4 From gabr - 26/03/2010, 17:15
Didn't yet have time to test your version. I can, however, confirm that _CopyRecord, _CopyObject, and _CopyArray are identical in D2009 and D2010.
5 From A.Bouchez - 26/03/2010, 17:39
I'll try it with D2009, and provide a "patch" version if you are interested for benchmarking.
Thanks for the feedback about the D2010 version. Good news!
6 From gabr - 26/03/2010, 19:31
'Patch' version would be great!
7 From A. Bouchez - 28/03/2010, 12:15
About the MacOSX stack alignment, that's a fact I knew about...
Please take a look at my answer in a separate post. Your comment is worth a new post in this blog! Thanks!
8 From AdamWu - 13/04/2010, 04:19
> If you can guess if my inlined code in @mov1 is faster than a call move, please tell me!
I think those four instructions can be replaced by a
rep movsb
As for the speed, since it is copying data byte-by-byte, for large piece of data, it will be slower than the move() function, but for small pieces it should be faster since it saves a function call. But the splitting size varies depending on the processor...
9 From A.Bouchez - 13/04/2010, 09:47
rep movsb is a very bad idea about speed, in modern CPUs. That is why I inlined the original rep movsb code with low level risc-aware opcodes like this:
lea esi,esi+ecx
lea edi,edi+ecx
neg ecx
@mov1: mov al,[esi+ecx] // fast copy not destructable data
mov [edi+ecx],al
inc ecx
jnz @mov1
is always faster than
rep movsb
on modern CPUs.
The decoding of rep movsb opcode by the CPU is slower than lower level byte by byte opcode, as I wrote them. The CPU is able to parallel the intruction copy with the second, whereas it is not able with the rep movsb instruction.
My only concern is about not to use the move procedure; but I think in most records, the little alignment overhead introduced by the move should not be worth it.

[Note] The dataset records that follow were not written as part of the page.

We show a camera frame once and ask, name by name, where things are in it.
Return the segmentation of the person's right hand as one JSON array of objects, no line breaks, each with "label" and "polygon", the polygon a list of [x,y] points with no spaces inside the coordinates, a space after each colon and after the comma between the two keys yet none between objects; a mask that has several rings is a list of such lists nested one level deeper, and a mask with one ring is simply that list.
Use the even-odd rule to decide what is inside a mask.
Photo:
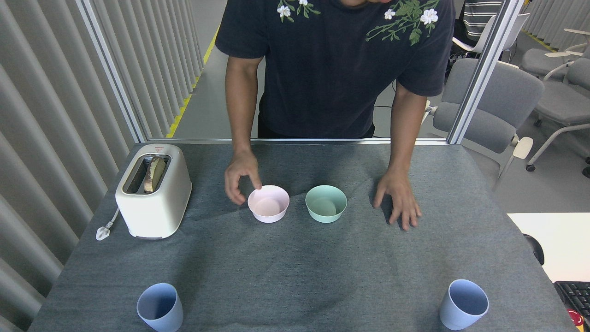
[{"label": "person's right hand", "polygon": [[236,205],[245,202],[245,196],[239,189],[239,181],[244,176],[250,179],[254,189],[259,190],[263,187],[259,176],[259,164],[250,148],[236,150],[224,172],[225,193]]}]

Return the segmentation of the person's left hand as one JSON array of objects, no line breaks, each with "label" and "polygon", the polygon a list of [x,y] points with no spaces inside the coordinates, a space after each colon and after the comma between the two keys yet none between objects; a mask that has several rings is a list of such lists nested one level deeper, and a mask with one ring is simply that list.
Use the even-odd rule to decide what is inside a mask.
[{"label": "person's left hand", "polygon": [[413,194],[407,170],[396,168],[386,170],[386,173],[378,181],[372,202],[373,207],[381,206],[386,195],[392,198],[391,213],[388,219],[390,224],[398,221],[404,231],[419,225],[422,212]]}]

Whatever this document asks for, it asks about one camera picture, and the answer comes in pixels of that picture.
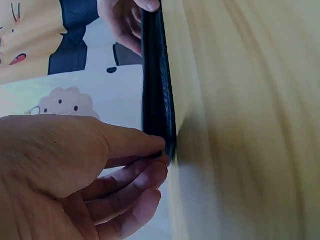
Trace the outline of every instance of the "cartoon face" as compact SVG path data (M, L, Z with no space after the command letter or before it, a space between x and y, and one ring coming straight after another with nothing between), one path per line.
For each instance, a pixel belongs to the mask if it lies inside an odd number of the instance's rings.
M2 0L0 84L47 75L64 33L59 0Z
M93 108L92 98L87 94L81 94L78 88L71 87L64 90L59 87L54 89L50 96L42 98L38 106L26 114L89 116L100 119Z

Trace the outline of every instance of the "red cartoon mouth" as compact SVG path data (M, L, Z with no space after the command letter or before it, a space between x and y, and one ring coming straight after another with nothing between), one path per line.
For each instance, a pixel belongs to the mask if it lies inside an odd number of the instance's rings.
M15 65L15 64L18 64L18 63L21 63L23 60L25 60L27 58L27 55L22 53L20 54L19 56L17 56L15 58L15 60L13 60L10 65Z

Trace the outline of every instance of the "hand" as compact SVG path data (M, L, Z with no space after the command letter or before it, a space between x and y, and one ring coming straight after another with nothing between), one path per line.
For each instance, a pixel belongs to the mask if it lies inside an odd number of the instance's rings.
M97 0L99 16L111 27L117 42L142 55L141 9L155 12L159 0Z
M158 207L169 159L147 156L164 147L162 138L91 117L0 118L1 239L129 237Z

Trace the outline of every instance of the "black wallet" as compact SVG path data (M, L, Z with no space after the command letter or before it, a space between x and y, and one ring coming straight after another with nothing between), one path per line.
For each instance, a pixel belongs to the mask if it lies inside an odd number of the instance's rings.
M177 134L166 33L162 8L142 11L143 99L142 130L165 139L165 153L173 161Z

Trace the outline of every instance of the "cartoon print fabric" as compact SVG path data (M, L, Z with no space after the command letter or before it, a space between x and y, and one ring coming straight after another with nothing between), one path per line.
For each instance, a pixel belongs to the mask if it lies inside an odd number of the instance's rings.
M0 1L0 84L142 64L98 18L96 0Z
M54 74L0 85L0 118L9 115L91 116L141 129L143 68L120 66Z
M92 98L88 94L80 93L77 87L69 87L66 90L61 87L55 88L25 115L88 116L100 119L94 111Z

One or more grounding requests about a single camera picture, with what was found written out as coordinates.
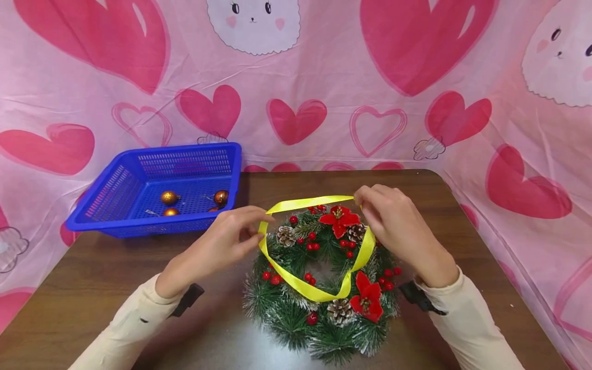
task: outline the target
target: person's left hand
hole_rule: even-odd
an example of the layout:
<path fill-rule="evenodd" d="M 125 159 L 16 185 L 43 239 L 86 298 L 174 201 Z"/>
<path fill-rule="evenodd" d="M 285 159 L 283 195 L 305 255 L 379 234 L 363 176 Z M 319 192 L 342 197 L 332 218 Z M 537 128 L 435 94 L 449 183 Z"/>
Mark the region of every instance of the person's left hand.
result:
<path fill-rule="evenodd" d="M 245 257 L 265 237 L 255 226 L 261 221 L 275 220 L 254 205 L 220 213 L 198 240 L 169 262 L 156 280 L 156 293 L 175 297 L 194 281 Z"/>

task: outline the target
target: pink cheek
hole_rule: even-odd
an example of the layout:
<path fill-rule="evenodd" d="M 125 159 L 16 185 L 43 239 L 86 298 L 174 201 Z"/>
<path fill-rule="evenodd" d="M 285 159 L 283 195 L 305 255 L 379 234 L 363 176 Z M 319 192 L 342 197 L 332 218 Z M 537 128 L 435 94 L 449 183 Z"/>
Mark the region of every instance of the pink cheek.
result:
<path fill-rule="evenodd" d="M 549 46 L 549 40 L 541 40 L 539 44 L 536 46 L 536 52 L 540 53 L 545 50 Z"/>
<path fill-rule="evenodd" d="M 584 73 L 582 74 L 582 77 L 584 78 L 584 81 L 586 81 L 586 82 L 592 81 L 592 67 L 586 68 L 584 70 Z"/>
<path fill-rule="evenodd" d="M 232 17 L 228 17 L 226 18 L 226 24 L 230 27 L 230 28 L 234 28 L 236 27 L 236 17 L 233 15 Z"/>
<path fill-rule="evenodd" d="M 278 18 L 275 20 L 275 26 L 278 28 L 278 30 L 283 30 L 285 25 L 286 21 L 283 18 Z"/>

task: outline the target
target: christmas wreath
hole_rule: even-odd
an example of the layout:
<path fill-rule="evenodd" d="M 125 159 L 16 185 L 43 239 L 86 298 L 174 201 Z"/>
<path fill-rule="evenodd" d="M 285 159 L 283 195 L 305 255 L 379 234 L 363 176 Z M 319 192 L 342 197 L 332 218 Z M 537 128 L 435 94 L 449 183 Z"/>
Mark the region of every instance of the christmas wreath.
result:
<path fill-rule="evenodd" d="M 247 316 L 280 345 L 308 349 L 325 363 L 344 363 L 356 352 L 374 356 L 386 339 L 388 319 L 399 314 L 391 280 L 401 268 L 380 243 L 374 247 L 373 236 L 369 248 L 361 250 L 367 229 L 359 215 L 341 205 L 316 205 L 292 214 L 267 235 L 266 248 L 247 275 Z M 367 263 L 354 271 L 361 253 Z M 352 282 L 347 288 L 345 280 Z M 302 292 L 316 289 L 299 288 L 302 284 L 341 297 L 315 301 Z"/>

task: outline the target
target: orange christmas ornament ball
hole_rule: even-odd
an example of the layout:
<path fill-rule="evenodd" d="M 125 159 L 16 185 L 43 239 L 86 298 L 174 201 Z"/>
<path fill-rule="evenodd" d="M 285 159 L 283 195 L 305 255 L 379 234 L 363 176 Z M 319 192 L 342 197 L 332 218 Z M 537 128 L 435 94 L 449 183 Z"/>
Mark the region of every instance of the orange christmas ornament ball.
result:
<path fill-rule="evenodd" d="M 226 190 L 220 190 L 214 195 L 214 202 L 219 206 L 226 205 L 228 201 L 228 192 Z"/>
<path fill-rule="evenodd" d="M 162 214 L 163 216 L 176 216 L 179 214 L 179 210 L 176 208 L 167 208 L 165 212 Z"/>
<path fill-rule="evenodd" d="M 181 199 L 179 195 L 176 195 L 173 191 L 165 191 L 160 195 L 160 201 L 166 205 L 173 205 Z"/>

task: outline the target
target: pine cone
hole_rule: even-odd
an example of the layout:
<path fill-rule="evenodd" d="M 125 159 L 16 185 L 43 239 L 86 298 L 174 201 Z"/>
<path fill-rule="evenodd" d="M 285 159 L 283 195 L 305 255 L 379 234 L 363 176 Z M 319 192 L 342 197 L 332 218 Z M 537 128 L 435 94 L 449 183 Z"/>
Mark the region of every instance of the pine cone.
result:
<path fill-rule="evenodd" d="M 348 227 L 349 240 L 356 243 L 362 243 L 364 234 L 366 233 L 366 225 L 357 224 Z"/>
<path fill-rule="evenodd" d="M 284 247 L 291 247 L 296 242 L 296 232 L 290 226 L 278 227 L 277 233 L 278 243 Z"/>
<path fill-rule="evenodd" d="M 327 311 L 330 312 L 331 321 L 339 327 L 349 324 L 353 319 L 353 308 L 347 299 L 333 300 Z"/>

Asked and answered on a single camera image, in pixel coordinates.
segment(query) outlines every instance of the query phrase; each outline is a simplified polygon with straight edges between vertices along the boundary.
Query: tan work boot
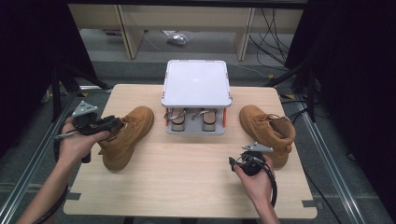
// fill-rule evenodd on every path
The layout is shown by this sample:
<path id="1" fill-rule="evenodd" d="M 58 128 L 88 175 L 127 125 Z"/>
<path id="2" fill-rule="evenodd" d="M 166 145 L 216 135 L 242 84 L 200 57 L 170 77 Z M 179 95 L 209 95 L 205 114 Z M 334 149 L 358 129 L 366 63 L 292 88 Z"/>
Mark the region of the tan work boot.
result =
<path id="1" fill-rule="evenodd" d="M 152 127 L 154 113 L 146 106 L 138 106 L 127 116 L 120 119 L 124 124 L 113 137 L 98 142 L 101 146 L 99 155 L 103 155 L 103 163 L 109 170 L 122 170 L 134 153 L 134 147 Z"/>
<path id="2" fill-rule="evenodd" d="M 264 153 L 273 160 L 274 168 L 278 169 L 286 164 L 291 152 L 291 143 L 296 137 L 289 119 L 267 115 L 255 105 L 246 105 L 239 112 L 239 121 L 251 138 L 274 150 Z"/>

Take a look at http://www.intel.com/Assets/PDF/man...
You will discover that rep movsb with ecx>9 has a 50 cycle startup cost (page 60)... Nehalem architecture improves the performance by reducing this latency, but on older CPUs, rep movsb are to be avoided.
10 From AdamWu - 13/04/2010, 10:46
Well, there is also the "fast string" operation for larger piece of data - the processor moves 64 byte each iteration, which will then outperform the byte copying.
So I guess the undesirable sizes to use rep movsb are 9~75 bytes. I am not quite familiar with the Delphi RTTI, what is the data this code is trying to copy?
11 From AdamWu - 13/04/2010, 11:15
> I had to rename TFieldInfo.Offset into TFieldInfo.ValueOffset in the system.pas unit, since TOffset is a special keyword for Delphi asm!
Sorry for two posts in row, I was just trying compile your code.
You can use TFieldInfo.&Offset, the & tells the compiler the next word is an identifier, not a reserve word.
It works for 2009, and should work for 2010, but I am not sure about lower versions...
12 From A.Bouchez - 13/04/2010, 16:11
& is a good tip ! Thanks !
13 From A.Bouchez - 23/04/2010, 07:40
Thanks Adam for the feedback and these interesting benchmark. So I guess I should stay to the "move" version or the procedure.